LeBron James owns one of the most incredible, historic streaks in NBA history: scoring at least 10 points in an absurd number of consecutive games—a testament to his longevity and consistency. Yet, against the Suns, that streak was in jeopardy. For most of the blowout, he was disengaged, passively moving through the motions, sitting at just seven points.
As the clock ticked down and the game officially entered garbage time, with the result decided and the team demoralized, LeBron checked back into the game. Why? To maintain the streak. He didn’t check in to try and spark a miracle run or to give the young guys a lesson in defense. He checked in, pulled up for a step-back three-pointer, drained it to get to 10 points, and immediately subbed himself out. Mission accomplished. Streak preserved.
The optics of this move were catastrophic. While a core starter like Rui Hachimura couldn’t touch the ball in a meaningful way, the team’s leader re-entered a lost game purely for the sake of an individual statistic, compounding the humiliation of the blowout.
Social media was immediate and brutal. The criticism wasn’t about the number of points, but the manner in which they were obtained. In a moment when a leader should be focused on the structural integrity of the team—or at least staying on the bench to prevent injury in a meaningless final two minutes—LeBron’s focus was clearly individual. It provided a stark and unflattering contrast: a star player’s obsession with a personal record while the team was collapsing around him.

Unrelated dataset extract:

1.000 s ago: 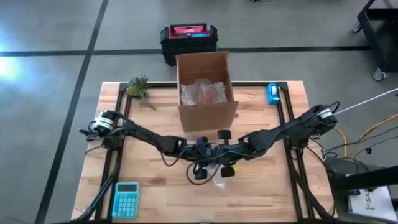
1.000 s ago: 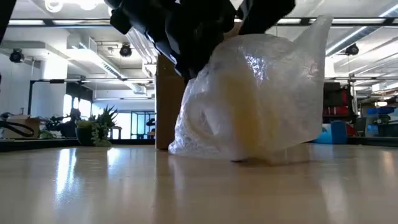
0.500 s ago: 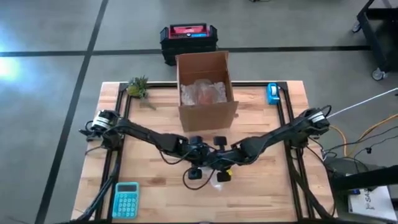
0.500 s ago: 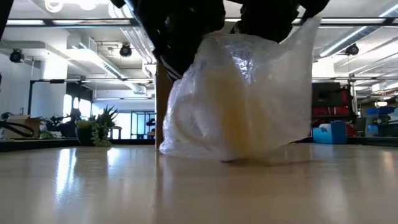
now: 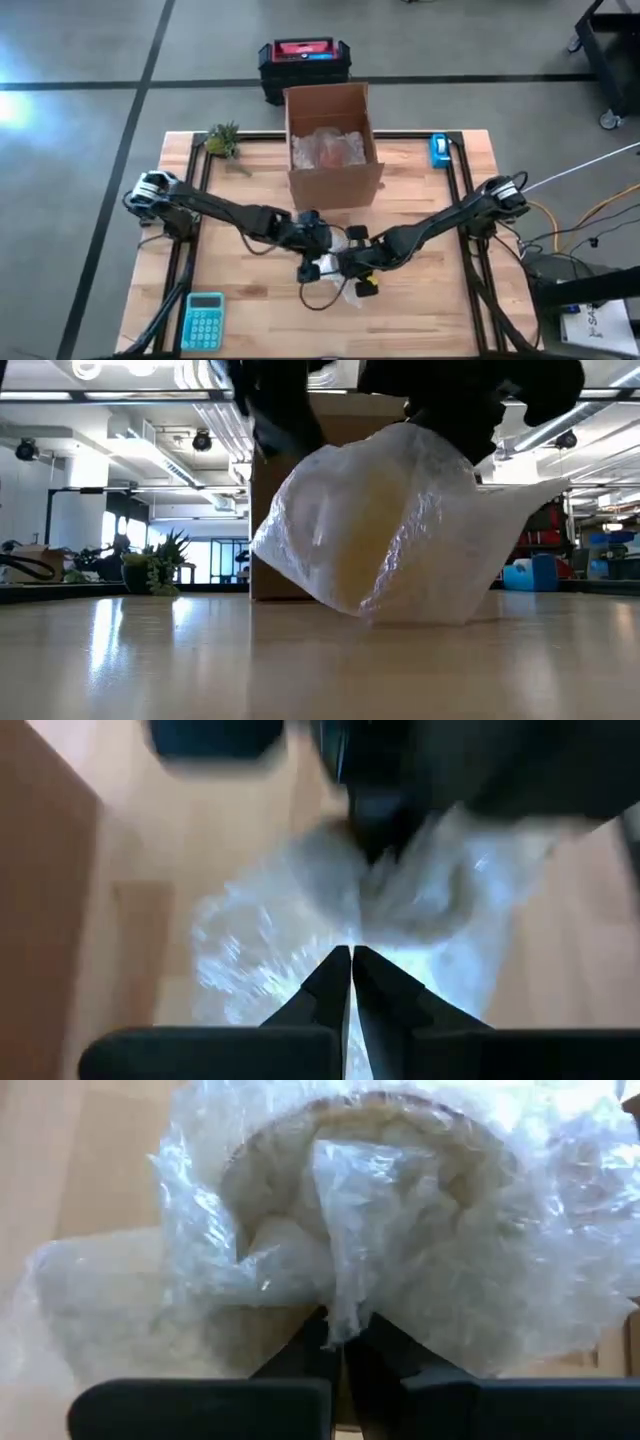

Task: Wrap mug
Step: Wrap the yellow mug with bubble wrap

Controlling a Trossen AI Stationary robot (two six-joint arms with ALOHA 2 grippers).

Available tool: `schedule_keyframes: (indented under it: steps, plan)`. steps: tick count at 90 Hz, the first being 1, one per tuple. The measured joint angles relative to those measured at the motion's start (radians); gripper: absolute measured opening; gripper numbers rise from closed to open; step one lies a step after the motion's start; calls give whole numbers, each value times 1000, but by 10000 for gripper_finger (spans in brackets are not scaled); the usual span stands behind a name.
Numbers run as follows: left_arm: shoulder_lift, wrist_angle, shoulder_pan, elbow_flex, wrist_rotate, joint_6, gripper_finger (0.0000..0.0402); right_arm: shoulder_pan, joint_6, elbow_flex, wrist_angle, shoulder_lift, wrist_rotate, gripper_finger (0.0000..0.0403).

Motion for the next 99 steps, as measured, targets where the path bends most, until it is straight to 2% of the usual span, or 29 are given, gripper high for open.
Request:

The Foundations Are Shaking

The three incidents—the public defiance of the coach, the veiled but damning criticism from a key starter, and the self-serving pursuit of a personal streak—are not isolated events. They are symptoms of a deep, systemic crisis of organizational control and trust.
When a head coach has to call a time-out to stop his star from chatting with the opposition; when a starter can’t remember touching the ball; and when the face of the franchise prioritizes a 10-point streak over team optics in a blowout, the foundations of the organization are shaking.
The Lakers’ owner’s alleged fury and the four brutal words, “Get out from team!”, highlight the desperate mood sweeping through the front office. The question is no longer about winning basketball games; it’s about restoring order, re-establishing authority, and forcing a commitment to the “playing for each other” ethos that Rui Hachimura desperately pleaded for. Until the Lakers address the toxic power dynamic that allows a superstar’s self-interest to supersede the team’s system and the coach’s authority, their season will remain a spectacular, albeit deeply dysfunctional, soap opera. This organizational embarrassment has revealed the true nature of the current Lakers’ crisis, and the fallout is far from over.